Sudhir Sarnobat from

Though the idea may sound promoting the Free Market regime, there is inherent flaw in the thought process.    

  • In India, when the insurance is still not reached to masses, we are already jumping to provide benefit for Class. This way, we are also promoting the thought of luxury lifestyle in healthcare when thousands of people do not have basic access to healthcare.


  • How an ordinary person will know when he will need treatment at “Premium Corporate Hospital” hospital? The basic mistake is in classifying these hospitals as “Big Corporate Hospital”. They are tertiary care hospitals & are competent to handle complex cases. A person cannot predict when s/he will have disease that can be treated only at such hospitals. Then how such person will decide in life whether to buy such product or not.

The insurers should classify the ailments as primary, secondary & tertiary care and then accredit the hospitals on same basis. Then insurer could define the rates at such hospitals & ensure that quality treatment is made available at such hospitals for given price.

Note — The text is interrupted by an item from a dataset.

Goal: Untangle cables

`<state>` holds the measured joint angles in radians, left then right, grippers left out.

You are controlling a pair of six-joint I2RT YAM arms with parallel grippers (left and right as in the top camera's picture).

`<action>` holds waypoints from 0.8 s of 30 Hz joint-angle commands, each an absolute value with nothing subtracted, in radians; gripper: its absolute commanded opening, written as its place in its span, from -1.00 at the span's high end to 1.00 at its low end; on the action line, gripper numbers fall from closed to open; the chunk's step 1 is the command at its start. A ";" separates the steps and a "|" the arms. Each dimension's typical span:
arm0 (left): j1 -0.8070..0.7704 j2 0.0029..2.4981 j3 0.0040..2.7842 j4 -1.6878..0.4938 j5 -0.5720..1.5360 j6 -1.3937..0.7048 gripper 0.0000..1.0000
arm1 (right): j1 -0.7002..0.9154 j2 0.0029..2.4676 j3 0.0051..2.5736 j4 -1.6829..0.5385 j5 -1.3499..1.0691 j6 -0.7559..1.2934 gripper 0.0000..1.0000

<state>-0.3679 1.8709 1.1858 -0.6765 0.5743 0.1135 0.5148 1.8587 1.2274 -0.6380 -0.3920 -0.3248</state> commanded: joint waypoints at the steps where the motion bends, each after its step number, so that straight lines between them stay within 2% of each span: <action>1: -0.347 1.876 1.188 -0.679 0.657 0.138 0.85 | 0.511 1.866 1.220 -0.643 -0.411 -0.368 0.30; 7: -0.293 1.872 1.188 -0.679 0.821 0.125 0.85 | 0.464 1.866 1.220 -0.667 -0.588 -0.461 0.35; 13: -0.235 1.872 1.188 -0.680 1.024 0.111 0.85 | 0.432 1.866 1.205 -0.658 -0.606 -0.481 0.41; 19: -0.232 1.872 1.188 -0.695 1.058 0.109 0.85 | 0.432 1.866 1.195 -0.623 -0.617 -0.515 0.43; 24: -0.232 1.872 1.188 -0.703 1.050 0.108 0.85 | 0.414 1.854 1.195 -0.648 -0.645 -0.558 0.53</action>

If the customer still wishes to go to Tertiary care hospital (as per insurers, Big Hospital), s/he can do so but should be paid only the amount that one would spend at secondary or primary care hospital.

Mahavir Chopra:

Mahavir Chopra from

I agree with Sudhir.

When does a common man like you and me take decision of going to a Corporate Large Hospital. It’s in most cases when the case is complex or an emergency. Like Purandar once said, If someone suffers from a stroke he needs to be taken to a place where an MRI can be carried out. He cannot avoid going to a large hospital just because his policy does not cover this hospital.

The mass population does not look at going to a large hospital for small surgeries like a cataract of a hernia operation, he/she would go to a local nursing home through reference of his/her general physician. What is being done here is penalizing everyone for some people with hideous intentions to misuse the insurance for cashing the best out of the coverage. More scientific caps/limits to common treatments would help in getting control over such claims. In addition to room rent limits which already brings in some amount of control, the associated costs increase due to higher room rent should be brought under capping under the policy wordings.